About this task
From the entries below, return only the lines starting at the one that contains "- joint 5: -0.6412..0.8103" and ending at the one that contains "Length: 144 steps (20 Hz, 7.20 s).", exactly as they stand.

=== Supplied records ===

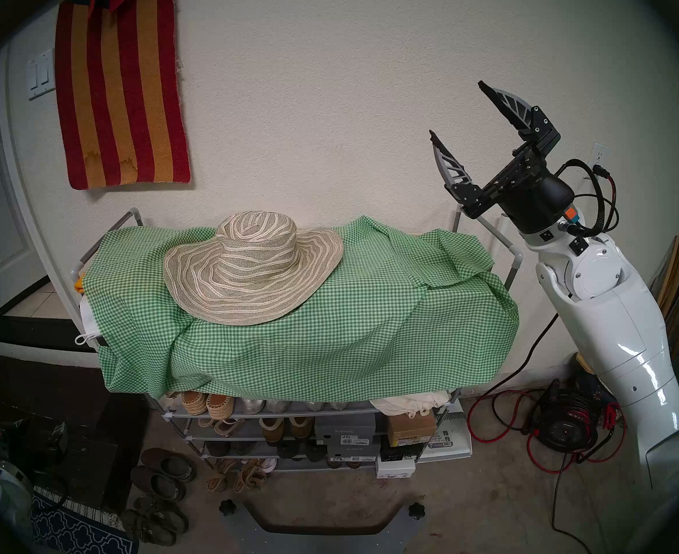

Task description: Lift the object off the cloth, cover the shoe rack with the cloth, put the object back

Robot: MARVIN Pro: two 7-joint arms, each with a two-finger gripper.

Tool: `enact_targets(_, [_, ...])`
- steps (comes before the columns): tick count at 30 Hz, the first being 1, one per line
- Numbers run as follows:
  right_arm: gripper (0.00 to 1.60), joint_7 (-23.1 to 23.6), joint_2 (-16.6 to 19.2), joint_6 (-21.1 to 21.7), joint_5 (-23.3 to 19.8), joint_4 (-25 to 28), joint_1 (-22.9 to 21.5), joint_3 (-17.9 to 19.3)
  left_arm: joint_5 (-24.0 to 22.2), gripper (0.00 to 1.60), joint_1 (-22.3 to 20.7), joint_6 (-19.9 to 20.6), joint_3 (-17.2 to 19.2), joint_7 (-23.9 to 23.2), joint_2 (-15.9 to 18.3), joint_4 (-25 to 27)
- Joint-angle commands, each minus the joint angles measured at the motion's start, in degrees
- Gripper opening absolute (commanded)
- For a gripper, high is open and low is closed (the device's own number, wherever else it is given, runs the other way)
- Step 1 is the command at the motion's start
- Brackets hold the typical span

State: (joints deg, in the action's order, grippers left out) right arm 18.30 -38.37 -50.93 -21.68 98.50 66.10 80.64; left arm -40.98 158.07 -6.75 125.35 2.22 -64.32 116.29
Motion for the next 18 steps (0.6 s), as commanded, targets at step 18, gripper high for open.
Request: enact_targets(18, [1.6, -0.1, 0.1, -0.1, 0.1, 0.0, 0.0, -0.3, 0.1, 1.6, 0.1, 0.2, 0.1, -0.2, 0.0, 0.0])
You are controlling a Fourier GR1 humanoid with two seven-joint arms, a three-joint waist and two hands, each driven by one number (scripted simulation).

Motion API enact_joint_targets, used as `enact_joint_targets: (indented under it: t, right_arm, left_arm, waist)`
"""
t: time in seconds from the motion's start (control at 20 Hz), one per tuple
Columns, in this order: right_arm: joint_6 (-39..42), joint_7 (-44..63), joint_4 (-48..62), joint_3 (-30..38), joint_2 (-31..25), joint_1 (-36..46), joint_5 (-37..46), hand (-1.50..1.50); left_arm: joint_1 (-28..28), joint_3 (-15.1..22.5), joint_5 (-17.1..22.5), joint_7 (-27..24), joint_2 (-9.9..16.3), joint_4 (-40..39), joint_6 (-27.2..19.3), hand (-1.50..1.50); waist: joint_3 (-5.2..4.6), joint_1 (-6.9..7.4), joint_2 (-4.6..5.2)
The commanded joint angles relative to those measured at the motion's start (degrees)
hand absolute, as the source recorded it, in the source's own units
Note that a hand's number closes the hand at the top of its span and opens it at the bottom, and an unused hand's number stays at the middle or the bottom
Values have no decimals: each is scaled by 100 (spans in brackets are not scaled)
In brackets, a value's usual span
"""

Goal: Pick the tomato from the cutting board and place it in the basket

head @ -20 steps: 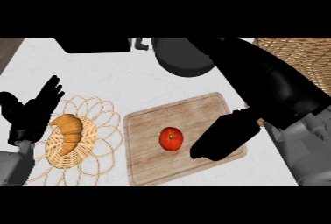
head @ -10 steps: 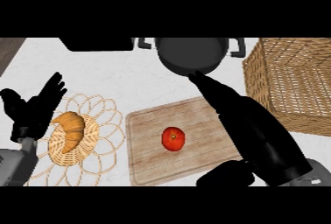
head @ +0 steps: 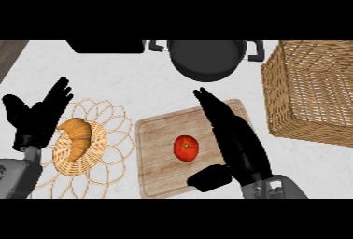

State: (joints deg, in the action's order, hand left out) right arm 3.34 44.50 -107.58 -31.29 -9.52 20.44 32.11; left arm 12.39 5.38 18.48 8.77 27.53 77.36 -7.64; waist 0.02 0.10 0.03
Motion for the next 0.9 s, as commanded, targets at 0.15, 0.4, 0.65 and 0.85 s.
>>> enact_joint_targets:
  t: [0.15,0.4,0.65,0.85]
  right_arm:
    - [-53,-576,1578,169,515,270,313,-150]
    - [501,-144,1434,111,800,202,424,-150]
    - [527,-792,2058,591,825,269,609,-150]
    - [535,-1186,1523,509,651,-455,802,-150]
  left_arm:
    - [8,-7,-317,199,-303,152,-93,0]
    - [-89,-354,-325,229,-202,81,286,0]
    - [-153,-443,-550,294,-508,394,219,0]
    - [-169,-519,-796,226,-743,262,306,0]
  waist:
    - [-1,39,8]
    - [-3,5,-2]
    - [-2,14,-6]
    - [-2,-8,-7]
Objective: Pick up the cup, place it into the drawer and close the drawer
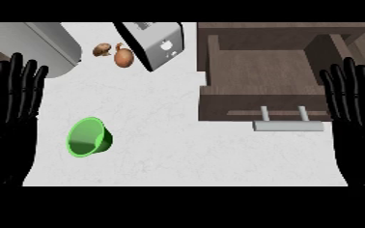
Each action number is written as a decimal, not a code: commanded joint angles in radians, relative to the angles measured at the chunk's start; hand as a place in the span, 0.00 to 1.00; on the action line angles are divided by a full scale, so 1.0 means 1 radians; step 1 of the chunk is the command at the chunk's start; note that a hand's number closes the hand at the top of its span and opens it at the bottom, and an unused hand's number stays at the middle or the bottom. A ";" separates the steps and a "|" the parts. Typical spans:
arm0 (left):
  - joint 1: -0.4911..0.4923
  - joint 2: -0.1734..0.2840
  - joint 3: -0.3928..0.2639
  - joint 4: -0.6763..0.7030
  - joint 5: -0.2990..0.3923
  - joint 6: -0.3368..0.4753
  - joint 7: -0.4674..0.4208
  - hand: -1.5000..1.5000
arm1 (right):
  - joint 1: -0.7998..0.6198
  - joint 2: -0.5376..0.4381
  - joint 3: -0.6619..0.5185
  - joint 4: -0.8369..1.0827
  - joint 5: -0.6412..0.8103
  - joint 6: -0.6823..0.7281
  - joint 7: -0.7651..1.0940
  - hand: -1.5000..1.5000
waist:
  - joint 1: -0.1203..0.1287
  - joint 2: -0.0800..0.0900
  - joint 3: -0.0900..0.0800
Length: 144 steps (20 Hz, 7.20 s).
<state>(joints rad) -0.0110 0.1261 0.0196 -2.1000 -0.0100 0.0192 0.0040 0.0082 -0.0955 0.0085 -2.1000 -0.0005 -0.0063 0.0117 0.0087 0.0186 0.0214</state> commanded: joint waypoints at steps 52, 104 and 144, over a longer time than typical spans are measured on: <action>0.138 -0.079 0.178 0.421 0.165 -0.104 -0.192 0.00 | -0.138 0.017 -0.041 0.035 -0.127 0.083 0.151 0.00 | -0.008 -0.019 -0.022; -0.180 0.052 0.275 1.474 0.196 -0.280 -0.834 0.00 | -0.153 -0.046 -0.147 0.015 -0.256 0.177 0.206 0.00 | -0.010 -0.019 -0.022; -0.248 -0.016 0.140 1.188 0.223 -0.321 -0.894 1.00 | -0.020 0.022 -0.063 0.008 -0.142 0.156 0.116 0.00 | 0.000 -0.024 -0.020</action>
<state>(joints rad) -0.2845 0.1123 0.2113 -0.7692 0.2215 -0.2656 -0.9299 -0.0707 -0.0871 -0.0650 -2.1075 -0.1636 0.1347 0.1857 0.0031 -0.0031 0.0004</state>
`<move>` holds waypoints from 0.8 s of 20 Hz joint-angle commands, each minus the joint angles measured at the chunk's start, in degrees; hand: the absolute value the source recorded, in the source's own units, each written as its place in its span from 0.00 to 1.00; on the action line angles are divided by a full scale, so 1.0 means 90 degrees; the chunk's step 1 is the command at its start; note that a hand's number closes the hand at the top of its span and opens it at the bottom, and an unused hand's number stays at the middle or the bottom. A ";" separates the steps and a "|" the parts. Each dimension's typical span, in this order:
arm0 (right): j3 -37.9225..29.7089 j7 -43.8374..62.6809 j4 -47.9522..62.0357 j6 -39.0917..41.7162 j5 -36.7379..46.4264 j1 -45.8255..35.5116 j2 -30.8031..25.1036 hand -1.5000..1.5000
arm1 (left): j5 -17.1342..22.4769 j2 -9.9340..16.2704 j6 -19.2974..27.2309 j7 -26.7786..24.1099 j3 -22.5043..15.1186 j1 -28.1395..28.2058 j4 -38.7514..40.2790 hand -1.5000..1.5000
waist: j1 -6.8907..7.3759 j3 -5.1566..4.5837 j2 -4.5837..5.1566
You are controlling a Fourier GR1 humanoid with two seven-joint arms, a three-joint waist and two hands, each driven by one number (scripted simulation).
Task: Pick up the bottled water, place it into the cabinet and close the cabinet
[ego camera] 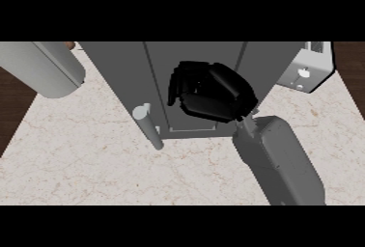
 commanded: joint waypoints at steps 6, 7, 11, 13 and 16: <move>-0.0766 -0.0233 0.1693 0.0162 0.0060 -0.1257 -0.0031 1.00 | 0.0300 0.0052 -0.0088 0.0414 0.0183 -0.0036 -0.0090 0.00 | 0.0096 -0.0019 0.0168; -0.0648 0.0076 0.1510 0.0036 -0.0034 -0.1314 0.0113 1.00 | 0.0171 -0.0042 -0.0134 0.0335 0.0137 -0.0349 0.0245 0.00 | 0.0017 -0.0025 0.0148; -0.0614 -0.0025 0.1959 0.0136 -0.0404 -0.1728 0.0115 1.00 | 0.0253 -0.0111 -0.0344 0.0451 0.0122 -0.0098 0.0124 0.00 | 0.0212 -0.0025 0.0165; -0.0846 -0.0169 0.2142 0.0517 -0.0457 -0.1701 0.0101 1.00 | 0.0352 0.0131 -0.0103 0.0598 0.0173 -0.0369 0.0135 0.00 | 0.0123 -0.0022 0.0201; -0.0805 -0.0069 0.2088 0.0500 -0.0489 -0.1579 0.0061 1.00 | 0.0266 -0.0223 -0.0311 0.0551 0.0112 -0.0204 0.0084 0.00 | 0.0137 -0.0024 0.0161</move>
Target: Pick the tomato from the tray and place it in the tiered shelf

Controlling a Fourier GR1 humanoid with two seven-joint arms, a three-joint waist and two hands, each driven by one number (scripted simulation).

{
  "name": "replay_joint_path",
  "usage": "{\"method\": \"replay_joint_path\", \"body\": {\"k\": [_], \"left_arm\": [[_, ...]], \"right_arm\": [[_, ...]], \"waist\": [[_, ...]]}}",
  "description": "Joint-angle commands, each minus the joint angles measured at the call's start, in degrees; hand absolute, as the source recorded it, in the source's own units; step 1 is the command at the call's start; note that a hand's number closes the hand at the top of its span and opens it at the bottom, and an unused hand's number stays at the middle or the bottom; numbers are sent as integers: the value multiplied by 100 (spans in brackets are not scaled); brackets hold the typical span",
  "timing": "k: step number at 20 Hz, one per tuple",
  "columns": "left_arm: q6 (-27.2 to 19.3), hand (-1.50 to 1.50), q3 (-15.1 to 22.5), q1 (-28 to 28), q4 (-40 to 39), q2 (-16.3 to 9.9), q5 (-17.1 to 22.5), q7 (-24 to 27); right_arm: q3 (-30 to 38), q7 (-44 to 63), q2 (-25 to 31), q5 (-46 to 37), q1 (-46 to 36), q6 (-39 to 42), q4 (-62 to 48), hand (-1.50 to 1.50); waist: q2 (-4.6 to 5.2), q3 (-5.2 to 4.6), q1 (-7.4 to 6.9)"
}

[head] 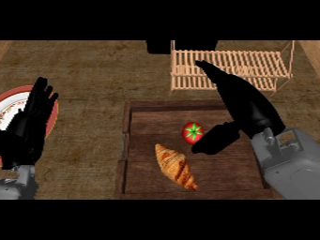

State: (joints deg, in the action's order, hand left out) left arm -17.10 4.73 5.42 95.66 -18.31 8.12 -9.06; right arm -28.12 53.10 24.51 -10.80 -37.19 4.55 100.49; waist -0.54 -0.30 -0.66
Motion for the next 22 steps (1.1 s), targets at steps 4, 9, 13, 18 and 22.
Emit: {"method": "replay_joint_path", "body": {"k": [4,9,13,18,22], "left_arm": [[168,0,-32,27,114,-66,47,-180],[-7,0,-71,187,-66,108,-71,-104],[151,0,-101,-129,-89,84,-39,182],[240,0,-210,-73,-184,93,12,293],[-42,0,-171,258,-106,227,-210,-96]], "right_arm": [[-729,1795,-886,-604,-1013,441,-810,-150],[-933,2075,-954,-816,-1183,832,-1105,-150],[-1351,2184,-968,-1120,-1025,995,-1543,-150],[-1388,2028,-810,-1283,-605,936,-1774,-150],[-1131,1779,-879,-1448,-509,964,-1657,-150]], "waist": [[48,19,-53],[47,21,37],[37,17,35],[42,24,97],[44,30,103]]}}
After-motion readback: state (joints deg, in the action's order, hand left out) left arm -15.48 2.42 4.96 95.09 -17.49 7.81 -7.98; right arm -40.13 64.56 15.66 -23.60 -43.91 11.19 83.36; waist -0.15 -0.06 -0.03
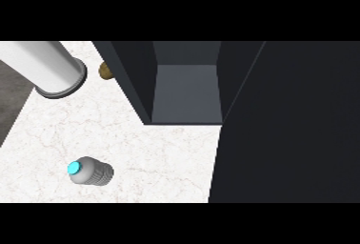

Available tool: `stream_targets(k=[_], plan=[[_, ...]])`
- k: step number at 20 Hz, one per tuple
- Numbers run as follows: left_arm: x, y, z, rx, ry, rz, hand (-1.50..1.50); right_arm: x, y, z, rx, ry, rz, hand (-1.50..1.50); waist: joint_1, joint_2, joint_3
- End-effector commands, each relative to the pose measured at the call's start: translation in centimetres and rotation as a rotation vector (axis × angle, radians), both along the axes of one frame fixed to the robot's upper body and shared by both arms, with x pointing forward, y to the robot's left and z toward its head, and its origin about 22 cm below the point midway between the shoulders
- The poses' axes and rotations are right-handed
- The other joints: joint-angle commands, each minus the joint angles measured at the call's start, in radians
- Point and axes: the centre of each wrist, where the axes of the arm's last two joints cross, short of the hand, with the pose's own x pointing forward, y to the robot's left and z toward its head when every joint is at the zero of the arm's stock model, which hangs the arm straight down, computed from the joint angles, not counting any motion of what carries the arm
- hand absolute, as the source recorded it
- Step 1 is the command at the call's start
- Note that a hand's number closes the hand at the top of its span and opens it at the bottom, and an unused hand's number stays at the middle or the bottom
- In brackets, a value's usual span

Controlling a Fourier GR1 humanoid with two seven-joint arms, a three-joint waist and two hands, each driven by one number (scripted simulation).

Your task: Pick up the bottled water, place it into the cabinet and close the cabinet

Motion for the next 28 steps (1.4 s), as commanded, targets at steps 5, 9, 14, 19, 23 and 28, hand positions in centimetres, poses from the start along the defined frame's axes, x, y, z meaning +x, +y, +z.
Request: stream_targets(k=[5, 9, 14, 19, 23, 28], plan=[[2.5, 2.3, -3.1, -0.039, 0.013, 0.044, -1.5, -2.0, -0.5, 1.0, -0.049, -0.077, -0.063, -1.5, -0.007, 0.001, 0.0], [4.8, 2.5, -5.2, -0.062, 0.036, 0.093, -1.5, -3.1, -0.7, 2.2, -0.055, -0.083, -0.041, -1.5, -0.022, 0.003, -0.001], [4.9, 5.5, -6.7, -0.047, 0.06, 0.087, -1.5, -2.1, 0.2, 1.6, -0.049, -0.074, -0.058, -1.5, -0.005, 0.002, 0.0], [6.8, 5.2, -8.1, -0.081, 0.08, 0.053, -1.5, -1.6, 0.9, 0.9, -0.076, -0.059, -0.039, -1.5, -0.007, 0.004, 0.001], [8.1, 5.4, -11.7, -0.086, 0.125, 0.033, -1.5, -2.2, -0.5, 1.8, -0.072, -0.071, -0.054, -1.5, -0.011, 0.004, 0.0], [9.0, 4.5, -13.8, -0.068, 0.115, 0.034, -1.5, -2.8, 0.7, 1.2, -0.065, -0.078, -0.06, -1.5, -0.01, 0.002, 0.0]])
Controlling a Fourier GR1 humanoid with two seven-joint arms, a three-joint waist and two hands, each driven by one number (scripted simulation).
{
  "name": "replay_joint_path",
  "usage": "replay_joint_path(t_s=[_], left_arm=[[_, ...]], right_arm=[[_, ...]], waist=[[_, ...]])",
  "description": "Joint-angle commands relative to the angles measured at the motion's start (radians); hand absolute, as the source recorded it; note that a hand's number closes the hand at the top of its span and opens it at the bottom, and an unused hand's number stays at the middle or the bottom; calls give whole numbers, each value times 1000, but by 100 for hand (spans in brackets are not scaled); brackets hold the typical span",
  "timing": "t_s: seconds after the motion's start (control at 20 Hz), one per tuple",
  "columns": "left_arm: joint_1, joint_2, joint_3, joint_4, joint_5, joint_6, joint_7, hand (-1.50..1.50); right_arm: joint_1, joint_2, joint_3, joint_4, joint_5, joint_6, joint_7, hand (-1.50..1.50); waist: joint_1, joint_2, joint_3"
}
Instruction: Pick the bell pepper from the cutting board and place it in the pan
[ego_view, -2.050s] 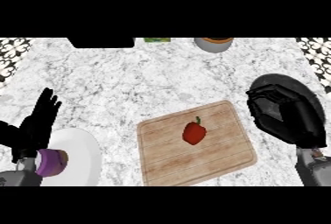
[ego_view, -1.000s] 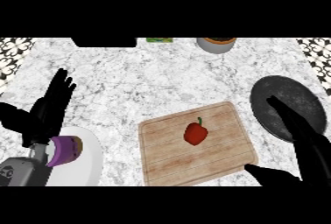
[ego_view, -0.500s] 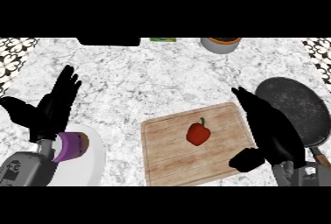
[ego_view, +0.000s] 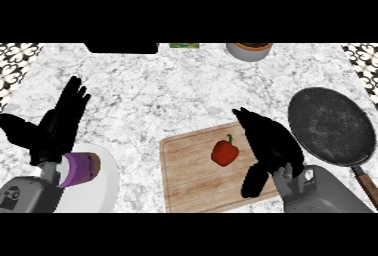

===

Exercise response
  - joint 5: -0.6412..0.8103
  - joint 6: -0.6823..0.7281
  - joint 7: -0.7651..1.0940
  - hand: -1.5000..1.5000
waist:
  - joint 1: -0.1203..0.1287
  - joint 2: -0.0800..0.0900
  - joint 3: -0.0900..0.0800
Length: 144 steps (20 Hz, 7.20 s).

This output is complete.